• _What this task involves_:
Copy out only the span from the line with "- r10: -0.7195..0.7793" to the end of the data, both ends kept, word for word.

• _Material to process_:
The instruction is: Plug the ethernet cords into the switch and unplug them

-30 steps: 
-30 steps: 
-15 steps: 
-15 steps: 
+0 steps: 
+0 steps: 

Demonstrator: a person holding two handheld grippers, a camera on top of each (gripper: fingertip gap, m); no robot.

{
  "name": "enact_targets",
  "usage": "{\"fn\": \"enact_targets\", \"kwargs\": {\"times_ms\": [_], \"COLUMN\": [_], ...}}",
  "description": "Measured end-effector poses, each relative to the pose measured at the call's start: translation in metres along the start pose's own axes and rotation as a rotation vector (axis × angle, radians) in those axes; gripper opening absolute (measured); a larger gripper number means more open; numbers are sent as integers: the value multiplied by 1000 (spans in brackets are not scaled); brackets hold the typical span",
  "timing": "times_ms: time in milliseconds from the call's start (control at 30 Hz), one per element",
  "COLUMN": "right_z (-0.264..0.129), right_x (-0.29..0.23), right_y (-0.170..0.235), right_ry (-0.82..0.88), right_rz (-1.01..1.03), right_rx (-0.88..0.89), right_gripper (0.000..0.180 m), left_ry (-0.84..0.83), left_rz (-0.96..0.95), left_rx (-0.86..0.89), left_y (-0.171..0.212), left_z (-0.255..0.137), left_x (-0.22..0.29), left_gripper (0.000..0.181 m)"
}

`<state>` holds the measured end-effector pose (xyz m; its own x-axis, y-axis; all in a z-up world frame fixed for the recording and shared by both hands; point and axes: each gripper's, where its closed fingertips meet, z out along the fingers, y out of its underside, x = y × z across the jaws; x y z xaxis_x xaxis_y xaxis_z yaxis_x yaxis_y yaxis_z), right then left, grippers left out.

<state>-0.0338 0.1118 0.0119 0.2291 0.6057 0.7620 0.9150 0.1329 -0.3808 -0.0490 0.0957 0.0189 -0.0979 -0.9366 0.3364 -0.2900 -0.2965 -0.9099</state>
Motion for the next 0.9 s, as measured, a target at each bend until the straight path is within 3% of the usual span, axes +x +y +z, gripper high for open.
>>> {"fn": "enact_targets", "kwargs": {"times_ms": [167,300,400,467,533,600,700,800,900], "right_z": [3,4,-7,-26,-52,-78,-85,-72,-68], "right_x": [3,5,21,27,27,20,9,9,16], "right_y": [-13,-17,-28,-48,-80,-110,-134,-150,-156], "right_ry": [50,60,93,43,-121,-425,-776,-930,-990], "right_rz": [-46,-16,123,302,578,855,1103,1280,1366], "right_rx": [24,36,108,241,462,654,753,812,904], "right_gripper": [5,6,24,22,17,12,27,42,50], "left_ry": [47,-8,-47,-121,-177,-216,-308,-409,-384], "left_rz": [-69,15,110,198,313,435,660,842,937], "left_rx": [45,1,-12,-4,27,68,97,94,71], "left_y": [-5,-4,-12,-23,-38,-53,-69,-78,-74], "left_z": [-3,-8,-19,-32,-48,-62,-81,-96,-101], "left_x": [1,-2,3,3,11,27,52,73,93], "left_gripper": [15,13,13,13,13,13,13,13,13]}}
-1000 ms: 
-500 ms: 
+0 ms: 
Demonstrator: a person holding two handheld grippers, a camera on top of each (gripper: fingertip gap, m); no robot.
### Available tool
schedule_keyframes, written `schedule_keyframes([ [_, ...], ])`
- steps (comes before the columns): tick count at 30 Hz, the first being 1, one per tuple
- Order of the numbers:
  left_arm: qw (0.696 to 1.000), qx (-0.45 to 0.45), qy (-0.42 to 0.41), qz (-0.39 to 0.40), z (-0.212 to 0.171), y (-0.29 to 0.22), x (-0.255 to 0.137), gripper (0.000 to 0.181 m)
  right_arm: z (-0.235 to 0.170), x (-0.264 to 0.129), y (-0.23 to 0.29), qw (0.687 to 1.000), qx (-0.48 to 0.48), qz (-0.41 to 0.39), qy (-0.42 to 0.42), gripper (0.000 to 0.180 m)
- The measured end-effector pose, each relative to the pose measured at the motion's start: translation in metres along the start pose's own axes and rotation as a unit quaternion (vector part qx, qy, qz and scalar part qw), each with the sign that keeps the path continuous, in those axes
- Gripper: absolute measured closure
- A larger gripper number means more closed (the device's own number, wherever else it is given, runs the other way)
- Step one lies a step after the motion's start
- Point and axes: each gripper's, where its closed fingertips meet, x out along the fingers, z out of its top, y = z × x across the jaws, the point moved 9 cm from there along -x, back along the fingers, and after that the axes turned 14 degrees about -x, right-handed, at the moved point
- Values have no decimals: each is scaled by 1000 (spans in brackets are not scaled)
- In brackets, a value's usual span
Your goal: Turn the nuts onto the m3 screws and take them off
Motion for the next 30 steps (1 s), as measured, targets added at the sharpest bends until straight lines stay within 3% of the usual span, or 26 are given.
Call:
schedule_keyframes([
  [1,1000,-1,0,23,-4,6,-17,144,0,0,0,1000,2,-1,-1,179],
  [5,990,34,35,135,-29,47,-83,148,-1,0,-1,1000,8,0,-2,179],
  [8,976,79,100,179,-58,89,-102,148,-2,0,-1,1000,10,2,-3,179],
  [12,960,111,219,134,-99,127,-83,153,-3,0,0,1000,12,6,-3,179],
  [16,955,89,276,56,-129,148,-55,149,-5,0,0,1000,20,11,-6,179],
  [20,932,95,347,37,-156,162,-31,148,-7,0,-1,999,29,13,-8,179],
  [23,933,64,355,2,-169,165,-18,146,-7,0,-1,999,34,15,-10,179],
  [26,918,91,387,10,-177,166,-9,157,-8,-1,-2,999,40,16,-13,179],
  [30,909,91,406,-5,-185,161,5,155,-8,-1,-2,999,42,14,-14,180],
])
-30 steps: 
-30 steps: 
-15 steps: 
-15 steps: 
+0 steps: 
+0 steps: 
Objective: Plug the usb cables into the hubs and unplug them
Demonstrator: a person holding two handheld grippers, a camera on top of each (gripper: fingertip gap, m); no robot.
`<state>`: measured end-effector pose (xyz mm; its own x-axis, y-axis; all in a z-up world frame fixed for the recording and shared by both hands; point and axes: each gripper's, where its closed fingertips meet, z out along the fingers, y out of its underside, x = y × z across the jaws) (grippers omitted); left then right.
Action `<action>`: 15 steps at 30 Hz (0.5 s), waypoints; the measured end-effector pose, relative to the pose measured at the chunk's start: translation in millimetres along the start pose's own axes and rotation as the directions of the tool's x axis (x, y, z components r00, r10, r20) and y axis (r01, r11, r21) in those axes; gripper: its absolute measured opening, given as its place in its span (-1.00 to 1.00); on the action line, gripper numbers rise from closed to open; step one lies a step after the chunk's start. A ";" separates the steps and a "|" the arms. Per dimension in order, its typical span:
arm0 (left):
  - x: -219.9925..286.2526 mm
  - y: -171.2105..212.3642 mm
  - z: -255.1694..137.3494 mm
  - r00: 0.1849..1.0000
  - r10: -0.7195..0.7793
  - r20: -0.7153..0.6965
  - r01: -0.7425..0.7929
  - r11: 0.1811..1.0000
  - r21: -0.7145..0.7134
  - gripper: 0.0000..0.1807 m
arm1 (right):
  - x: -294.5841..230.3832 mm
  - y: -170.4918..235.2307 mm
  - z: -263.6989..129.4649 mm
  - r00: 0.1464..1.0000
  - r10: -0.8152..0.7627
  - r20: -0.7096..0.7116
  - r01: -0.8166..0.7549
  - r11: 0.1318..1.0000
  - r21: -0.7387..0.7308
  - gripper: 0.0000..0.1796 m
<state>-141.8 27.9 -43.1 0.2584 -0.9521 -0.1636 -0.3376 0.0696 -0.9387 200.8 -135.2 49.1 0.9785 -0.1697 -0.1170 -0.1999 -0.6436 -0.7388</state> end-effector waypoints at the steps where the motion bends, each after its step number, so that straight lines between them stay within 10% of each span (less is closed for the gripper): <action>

• _Response to this exercise_:
  - r10: -0.7195..0.7793
  - r20: -0.7153..0.6965
  - r01: -0.7425..0.7929
  - r11: 0.1811..1.0000
  - r21: -0.7145..0.7134
  - gripper: 0.0000..0.1807 m
arm1 (right):
  - x: -294.5841..230.3832 mm
  - y: -170.4918..235.2307 mm
  - z: -263.6989..129.4649 mm
  - r00: 0.1464..1.0000
  - r10: -0.8152..0.7627
  - r20: -0.7096..0.7116
  - r01: -0.8166..0.7549
  - r11: 0.1318..1.0000
  - r21: -0.7387..0.7308
  - gripper: 0.0000..0.1796 m
<state>-141.8 27.9 -43.1 0.2584 -0.9521 -0.1636 -0.3376 0.0696 -0.9387 200.8 -135.2 49.1 0.9785 -0.1697 -0.1170 -0.1999 -0.6436 -0.7388</state> end-effector waypoints at the steps where the motion bends, each after its step number, so that straight lines between them stay within 10% of each span (less is closed for the gripper): <action>

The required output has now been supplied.